▸ WHAT IS REQUIRED
Show the lines below that contain the string "container".

[Saved data entries]

Content starts

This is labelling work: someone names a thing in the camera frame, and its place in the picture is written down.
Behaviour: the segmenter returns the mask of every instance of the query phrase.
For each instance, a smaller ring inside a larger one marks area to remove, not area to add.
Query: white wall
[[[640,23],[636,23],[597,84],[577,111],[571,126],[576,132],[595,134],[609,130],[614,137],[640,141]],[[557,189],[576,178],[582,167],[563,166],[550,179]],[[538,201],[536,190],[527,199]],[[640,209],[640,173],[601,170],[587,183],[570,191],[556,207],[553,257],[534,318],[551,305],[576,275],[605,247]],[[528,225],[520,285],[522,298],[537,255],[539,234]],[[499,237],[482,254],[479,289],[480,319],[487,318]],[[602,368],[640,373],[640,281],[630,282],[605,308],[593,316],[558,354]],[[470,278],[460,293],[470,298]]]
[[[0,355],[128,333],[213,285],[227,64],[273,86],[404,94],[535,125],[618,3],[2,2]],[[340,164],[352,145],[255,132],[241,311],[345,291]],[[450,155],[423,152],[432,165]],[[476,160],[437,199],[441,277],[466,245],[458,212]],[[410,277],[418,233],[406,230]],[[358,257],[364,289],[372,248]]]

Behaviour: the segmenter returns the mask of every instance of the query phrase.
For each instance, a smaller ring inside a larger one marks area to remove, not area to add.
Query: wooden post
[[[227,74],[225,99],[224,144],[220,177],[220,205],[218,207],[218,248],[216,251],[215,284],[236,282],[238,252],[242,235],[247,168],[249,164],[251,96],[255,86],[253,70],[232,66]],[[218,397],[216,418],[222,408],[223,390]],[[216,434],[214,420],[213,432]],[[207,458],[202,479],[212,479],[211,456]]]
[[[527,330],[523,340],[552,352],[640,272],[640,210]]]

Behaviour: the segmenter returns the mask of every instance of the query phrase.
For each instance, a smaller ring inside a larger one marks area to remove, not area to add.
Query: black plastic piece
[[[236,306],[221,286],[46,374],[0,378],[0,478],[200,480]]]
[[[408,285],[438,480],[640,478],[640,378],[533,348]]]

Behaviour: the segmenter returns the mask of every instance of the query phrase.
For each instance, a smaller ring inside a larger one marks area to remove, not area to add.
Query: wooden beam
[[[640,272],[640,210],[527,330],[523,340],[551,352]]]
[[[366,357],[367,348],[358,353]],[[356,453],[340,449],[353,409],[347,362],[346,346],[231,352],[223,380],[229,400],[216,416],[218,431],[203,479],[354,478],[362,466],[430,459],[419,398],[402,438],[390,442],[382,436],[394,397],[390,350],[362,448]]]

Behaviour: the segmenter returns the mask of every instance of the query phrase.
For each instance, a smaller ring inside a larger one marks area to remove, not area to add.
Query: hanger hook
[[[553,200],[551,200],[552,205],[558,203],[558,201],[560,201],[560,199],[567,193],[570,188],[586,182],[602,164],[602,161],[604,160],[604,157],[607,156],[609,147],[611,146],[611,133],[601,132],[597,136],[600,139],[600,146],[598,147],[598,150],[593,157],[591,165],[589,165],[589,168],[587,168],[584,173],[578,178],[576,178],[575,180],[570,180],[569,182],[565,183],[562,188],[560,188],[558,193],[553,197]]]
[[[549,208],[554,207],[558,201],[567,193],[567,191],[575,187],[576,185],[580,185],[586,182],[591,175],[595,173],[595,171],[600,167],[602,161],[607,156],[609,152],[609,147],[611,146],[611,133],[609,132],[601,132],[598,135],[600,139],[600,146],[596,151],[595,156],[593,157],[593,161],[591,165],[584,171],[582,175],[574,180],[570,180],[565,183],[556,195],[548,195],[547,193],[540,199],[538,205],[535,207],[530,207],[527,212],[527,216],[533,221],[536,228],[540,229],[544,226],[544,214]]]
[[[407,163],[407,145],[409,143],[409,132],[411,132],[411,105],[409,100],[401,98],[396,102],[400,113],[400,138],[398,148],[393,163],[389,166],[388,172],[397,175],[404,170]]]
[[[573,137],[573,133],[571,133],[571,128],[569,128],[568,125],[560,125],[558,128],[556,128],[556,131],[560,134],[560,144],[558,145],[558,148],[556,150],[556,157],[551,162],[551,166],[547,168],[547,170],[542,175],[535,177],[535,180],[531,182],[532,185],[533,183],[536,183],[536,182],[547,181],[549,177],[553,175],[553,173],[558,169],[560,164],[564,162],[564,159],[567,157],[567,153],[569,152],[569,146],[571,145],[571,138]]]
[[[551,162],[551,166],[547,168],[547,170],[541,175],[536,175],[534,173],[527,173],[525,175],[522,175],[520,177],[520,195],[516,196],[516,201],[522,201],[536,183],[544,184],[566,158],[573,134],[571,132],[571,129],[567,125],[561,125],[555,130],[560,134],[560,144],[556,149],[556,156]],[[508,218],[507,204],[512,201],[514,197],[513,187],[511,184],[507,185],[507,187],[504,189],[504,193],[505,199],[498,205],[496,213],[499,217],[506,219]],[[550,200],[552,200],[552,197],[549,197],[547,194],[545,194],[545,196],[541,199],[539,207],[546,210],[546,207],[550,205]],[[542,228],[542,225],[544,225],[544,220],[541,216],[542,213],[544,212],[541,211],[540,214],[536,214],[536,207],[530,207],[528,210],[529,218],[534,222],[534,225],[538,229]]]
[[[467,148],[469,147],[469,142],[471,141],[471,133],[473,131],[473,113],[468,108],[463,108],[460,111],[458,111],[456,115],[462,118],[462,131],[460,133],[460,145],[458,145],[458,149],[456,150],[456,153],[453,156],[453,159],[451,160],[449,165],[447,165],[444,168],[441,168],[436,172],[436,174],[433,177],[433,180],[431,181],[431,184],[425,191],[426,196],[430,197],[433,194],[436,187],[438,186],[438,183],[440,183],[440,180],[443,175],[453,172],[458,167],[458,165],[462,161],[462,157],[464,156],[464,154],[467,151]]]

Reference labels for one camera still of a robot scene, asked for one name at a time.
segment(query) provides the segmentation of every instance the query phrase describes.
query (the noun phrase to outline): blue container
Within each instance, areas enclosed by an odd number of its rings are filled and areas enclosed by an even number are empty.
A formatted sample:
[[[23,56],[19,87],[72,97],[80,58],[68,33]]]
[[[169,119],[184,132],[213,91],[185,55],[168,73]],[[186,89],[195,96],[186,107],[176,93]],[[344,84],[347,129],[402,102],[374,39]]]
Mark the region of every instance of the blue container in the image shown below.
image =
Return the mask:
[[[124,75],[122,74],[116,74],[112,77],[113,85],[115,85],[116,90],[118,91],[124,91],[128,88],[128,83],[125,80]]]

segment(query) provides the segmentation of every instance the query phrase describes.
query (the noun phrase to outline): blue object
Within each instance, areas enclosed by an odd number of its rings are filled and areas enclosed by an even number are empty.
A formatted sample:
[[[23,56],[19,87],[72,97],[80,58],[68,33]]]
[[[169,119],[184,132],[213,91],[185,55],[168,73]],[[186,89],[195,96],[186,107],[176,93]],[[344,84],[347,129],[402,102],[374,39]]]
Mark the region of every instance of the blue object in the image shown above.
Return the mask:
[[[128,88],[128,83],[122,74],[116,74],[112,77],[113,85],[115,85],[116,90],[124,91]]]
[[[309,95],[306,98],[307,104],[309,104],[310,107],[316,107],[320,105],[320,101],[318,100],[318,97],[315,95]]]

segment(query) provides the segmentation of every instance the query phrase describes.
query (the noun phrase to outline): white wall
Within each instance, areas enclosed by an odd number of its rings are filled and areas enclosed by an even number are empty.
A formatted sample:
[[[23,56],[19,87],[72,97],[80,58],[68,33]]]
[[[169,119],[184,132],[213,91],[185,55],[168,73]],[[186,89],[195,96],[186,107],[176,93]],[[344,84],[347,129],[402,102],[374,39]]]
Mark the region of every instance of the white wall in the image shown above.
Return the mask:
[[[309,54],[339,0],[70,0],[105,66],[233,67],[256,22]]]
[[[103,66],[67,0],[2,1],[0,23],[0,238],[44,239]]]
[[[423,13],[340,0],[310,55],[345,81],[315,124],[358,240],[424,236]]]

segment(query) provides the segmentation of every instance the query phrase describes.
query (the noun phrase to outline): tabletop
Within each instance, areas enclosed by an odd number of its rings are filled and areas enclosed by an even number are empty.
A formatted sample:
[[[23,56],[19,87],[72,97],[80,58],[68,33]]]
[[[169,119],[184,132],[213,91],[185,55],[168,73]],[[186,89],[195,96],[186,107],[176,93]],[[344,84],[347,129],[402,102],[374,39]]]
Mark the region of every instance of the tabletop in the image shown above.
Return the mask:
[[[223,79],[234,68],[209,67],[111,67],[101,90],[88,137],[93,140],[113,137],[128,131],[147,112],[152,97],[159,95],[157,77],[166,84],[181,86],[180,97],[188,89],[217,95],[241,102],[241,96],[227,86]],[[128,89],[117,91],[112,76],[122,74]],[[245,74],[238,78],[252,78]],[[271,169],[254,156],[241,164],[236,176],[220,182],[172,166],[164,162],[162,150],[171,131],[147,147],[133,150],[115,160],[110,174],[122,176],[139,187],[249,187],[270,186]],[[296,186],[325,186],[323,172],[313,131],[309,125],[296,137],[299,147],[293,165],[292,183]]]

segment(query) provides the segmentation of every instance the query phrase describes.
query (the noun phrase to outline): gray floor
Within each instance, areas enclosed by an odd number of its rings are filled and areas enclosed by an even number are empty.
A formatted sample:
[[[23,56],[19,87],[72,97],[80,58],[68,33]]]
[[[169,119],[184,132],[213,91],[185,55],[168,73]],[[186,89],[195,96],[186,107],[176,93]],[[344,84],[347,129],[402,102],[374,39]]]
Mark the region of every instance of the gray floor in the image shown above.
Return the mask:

Content ends

▸ OUTPUT OF THE EXERCISE
query (the noun phrase to outline): blue container
Mark the region of every instance of the blue container in the image shown below.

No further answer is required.